Portrayal of fragile masculinity makes ‘Moonlight’ mandatory viewing

Photo via Plan B Entertainment

Photo via Plan B Entertainment

Masculinity is a performance, and especially in the pressure cooker realities of rough communities, it can be deeply toxic and harmful. Stand, walk, run a certain way, don’t make certain faces, don’t say it like that, don’t smile, stand up and fight, never cry. Reject weakness, don’t be a fag, don’t be a bitch, a pussy, a woman, girly, for those are things that are lesser.

Moonlight, a film directed by Barry Jenkins, is a thoughtful depiction of masculinity and identity-formation as told through three chapters of the life of Chiron—played by Alex Hibbert as a child, Ashton Sanders as a teen, and Trevante Rhodes as an adult. Chiron is a gay black man, a role in society that intersects upbringing in impoverished neighbourhoods, a toxic sense of machismo, and emotional vulnerability. In each chapter, Chiron expresses these conflicts so that even as a muscle-bound grown man, his vulnerability threatens to implode into a painful reticence.

The most striking part of the film is its first chapter. Juan, a drug dealer, finds young Chiron hiding from his bullies in an abandoned building. Painfully quiet, Chiron, or ‘Little’ as he’s called, quickly finds a father figure in Juan.
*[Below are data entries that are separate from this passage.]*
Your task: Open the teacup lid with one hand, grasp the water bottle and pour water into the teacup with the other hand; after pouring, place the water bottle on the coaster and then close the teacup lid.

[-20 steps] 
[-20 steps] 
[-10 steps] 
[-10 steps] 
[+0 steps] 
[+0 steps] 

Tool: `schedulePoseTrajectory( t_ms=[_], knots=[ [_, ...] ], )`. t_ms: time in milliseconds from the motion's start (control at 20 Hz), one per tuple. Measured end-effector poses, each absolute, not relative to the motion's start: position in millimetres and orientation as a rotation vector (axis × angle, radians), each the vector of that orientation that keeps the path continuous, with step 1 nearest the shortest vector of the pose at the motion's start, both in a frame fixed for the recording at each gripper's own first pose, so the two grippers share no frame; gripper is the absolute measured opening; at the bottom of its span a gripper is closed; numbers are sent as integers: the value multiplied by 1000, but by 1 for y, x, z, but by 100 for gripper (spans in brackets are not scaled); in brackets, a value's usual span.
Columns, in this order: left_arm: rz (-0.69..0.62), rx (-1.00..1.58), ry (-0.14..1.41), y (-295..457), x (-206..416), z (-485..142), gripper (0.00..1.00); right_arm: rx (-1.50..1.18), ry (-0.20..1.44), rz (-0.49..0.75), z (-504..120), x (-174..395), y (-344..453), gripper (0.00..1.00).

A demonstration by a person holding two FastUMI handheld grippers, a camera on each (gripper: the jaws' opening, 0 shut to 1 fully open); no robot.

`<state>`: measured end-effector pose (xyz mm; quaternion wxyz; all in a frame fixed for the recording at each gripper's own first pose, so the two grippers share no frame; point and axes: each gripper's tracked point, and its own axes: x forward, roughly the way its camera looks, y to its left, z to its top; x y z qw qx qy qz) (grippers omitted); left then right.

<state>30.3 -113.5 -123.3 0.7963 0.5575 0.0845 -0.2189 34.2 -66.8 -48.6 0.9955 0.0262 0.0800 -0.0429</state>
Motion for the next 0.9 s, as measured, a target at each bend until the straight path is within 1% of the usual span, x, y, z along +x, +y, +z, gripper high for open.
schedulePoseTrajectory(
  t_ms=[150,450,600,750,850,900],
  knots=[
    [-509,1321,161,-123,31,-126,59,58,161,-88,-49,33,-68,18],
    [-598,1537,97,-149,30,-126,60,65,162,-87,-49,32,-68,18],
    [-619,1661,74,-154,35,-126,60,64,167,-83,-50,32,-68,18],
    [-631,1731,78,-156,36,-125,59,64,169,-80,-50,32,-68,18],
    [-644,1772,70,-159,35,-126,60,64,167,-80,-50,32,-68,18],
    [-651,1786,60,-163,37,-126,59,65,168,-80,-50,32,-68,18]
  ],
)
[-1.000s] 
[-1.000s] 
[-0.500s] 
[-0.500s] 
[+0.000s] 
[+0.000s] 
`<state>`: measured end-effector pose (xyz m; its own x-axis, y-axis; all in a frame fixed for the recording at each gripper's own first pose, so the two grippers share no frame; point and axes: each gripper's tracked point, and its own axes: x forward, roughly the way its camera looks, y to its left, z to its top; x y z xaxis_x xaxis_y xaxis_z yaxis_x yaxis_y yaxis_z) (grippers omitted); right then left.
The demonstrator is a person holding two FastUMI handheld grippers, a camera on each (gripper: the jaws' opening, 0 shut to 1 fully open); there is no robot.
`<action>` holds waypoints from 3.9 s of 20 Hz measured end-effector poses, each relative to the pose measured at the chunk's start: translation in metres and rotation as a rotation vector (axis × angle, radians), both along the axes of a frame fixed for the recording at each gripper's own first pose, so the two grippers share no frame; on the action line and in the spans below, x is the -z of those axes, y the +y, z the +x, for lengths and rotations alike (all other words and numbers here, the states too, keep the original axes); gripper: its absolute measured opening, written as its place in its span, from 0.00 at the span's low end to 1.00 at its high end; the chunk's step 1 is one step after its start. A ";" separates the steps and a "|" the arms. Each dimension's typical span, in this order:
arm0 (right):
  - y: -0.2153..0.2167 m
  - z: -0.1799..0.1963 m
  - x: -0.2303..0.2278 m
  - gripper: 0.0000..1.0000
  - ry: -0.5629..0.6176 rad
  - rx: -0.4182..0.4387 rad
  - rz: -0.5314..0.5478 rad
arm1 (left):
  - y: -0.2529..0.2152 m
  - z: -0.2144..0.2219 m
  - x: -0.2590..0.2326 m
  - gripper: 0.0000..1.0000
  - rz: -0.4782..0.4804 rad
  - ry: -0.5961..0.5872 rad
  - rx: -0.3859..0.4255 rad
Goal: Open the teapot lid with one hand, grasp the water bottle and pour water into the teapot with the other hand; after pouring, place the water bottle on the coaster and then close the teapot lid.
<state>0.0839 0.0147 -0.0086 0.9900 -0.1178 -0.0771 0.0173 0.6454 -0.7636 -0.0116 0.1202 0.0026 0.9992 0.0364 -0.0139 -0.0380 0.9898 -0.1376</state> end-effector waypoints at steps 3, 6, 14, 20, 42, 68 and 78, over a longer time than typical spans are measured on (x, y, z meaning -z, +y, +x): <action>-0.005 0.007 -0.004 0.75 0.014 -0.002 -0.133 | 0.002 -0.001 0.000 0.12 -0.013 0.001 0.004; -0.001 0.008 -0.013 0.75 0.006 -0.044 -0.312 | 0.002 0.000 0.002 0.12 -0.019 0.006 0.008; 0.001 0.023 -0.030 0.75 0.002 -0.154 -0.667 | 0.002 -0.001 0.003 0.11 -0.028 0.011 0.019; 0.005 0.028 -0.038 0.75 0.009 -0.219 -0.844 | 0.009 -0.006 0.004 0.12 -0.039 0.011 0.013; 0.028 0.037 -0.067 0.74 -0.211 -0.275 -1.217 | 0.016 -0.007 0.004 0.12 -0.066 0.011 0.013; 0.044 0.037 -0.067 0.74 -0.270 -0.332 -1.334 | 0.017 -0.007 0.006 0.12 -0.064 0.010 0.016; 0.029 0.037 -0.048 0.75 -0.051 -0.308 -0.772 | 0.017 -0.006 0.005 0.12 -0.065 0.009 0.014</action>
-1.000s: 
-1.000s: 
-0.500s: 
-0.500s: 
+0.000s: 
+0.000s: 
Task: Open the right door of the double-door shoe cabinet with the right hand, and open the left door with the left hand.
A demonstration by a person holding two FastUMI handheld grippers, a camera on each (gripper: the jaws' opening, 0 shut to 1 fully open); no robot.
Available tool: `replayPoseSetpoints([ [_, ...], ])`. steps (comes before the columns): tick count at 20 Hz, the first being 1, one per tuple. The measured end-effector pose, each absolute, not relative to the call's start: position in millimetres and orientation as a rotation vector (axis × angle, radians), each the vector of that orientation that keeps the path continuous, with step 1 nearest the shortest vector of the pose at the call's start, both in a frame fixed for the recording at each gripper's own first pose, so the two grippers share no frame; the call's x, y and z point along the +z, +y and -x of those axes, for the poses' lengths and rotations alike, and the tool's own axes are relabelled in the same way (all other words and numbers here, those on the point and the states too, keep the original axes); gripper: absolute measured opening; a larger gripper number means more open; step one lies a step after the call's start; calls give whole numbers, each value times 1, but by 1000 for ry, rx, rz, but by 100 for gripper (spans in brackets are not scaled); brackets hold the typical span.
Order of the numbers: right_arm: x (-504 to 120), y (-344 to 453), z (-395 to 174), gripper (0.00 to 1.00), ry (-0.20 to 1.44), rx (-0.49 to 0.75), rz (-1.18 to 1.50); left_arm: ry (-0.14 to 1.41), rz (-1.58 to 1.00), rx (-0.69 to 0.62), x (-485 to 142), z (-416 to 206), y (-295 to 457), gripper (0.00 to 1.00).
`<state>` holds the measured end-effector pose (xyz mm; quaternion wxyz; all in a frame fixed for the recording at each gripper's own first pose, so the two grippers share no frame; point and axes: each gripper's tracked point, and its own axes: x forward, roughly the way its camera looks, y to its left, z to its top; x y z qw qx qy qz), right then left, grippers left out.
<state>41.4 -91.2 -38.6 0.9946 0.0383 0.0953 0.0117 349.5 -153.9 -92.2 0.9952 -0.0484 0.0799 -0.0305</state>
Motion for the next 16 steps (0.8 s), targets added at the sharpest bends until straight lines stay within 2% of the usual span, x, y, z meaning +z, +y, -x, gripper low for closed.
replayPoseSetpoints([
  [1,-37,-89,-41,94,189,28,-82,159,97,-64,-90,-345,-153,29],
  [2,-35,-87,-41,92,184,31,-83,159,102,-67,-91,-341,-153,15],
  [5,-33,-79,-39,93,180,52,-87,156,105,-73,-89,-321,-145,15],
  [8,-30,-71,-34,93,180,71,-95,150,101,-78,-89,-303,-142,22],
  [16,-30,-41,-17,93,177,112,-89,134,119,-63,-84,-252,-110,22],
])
Played by Mahershala Ali, his

performance deserves perhaps the lion’s share of praise, next to the three actors who play Chiron. Juan fosters the boy with the help of his loving girlfriend, Teresa, played by Janelle Monae. Both characters pity Chiron’s home life with his addict mother, Paula (Naomie Harris).

Paula, who senses her son is different, is an addict first, and a bigot second. The character goes from loving mother to fiending monster in seconds, praising her son in one breath and demanding money the next. In one scene, she confronts Juan about his relationship with her son, and scolds him, “You gonna tell him why the other boys kick his ass all the time?”

The strongest factors in forming someone’s identity are invariably parental figures. And while Harris’s arc is secondary to that of her son’s, it’s not impossible to think she’s one of many hurling homophobic abuse his way.

Ali’s performance as Juan depicts a world-weary survivor, both compassionate and conflicted, facing the outcomes of his line of work on his community. During one poignant scene at the dinner table with Juan, Chiron, and Teresa, Juan is asked by nine-year-old Chiron what a “faggot” is, and Juan’s answer is that it’s a word used to hurt gay people. The way the camera lingers on Juan’s expression exquisitely captures the film’s central conflict and the strength of the bonds between characters.

Moonlight weaves themes of toxic masculinity and homophobia throughout, capturing a deeply pained life and expressing it beautifully through score sequences. The reality, especially in impoverished communities where survival is the only game, is that toughness and masculinity continue to be self-harming. Outward differences — looking weak, ‘faggy,’ feminine—are nails begging to be hammered down by the BS standards of what a man ought to be, ought to do, and ought to say.

Grown up, Chiron is a handsome, muscular man, bedecked in gold jewellery and teeth, a spitting image of the father figure both he and the audience were robbed of too early. After going to prison, he becomes a drug dealer, which demands a hyper- machismo personification of the tough guy. Essentially, Chiron is buries who he is in order to be the person he believes the world demands of him.

But never far from the surface is the quavering vulnerability that threatens to unravel his masculinity performance. The audience gets glimpses of these moments as Chiron reconnects with the boy from his past with whom he shared a sexual experience.

If you’re like me, you want movies to affect other people as much as they affect you. Sometimes though, a film depicts humanity so well that you want it to provoke growth in the viewer. That’s how I felt watching Moonlight. It is a film that should be seen as a reminder that films can provoke empathy and learning in ways that textbooks cannot.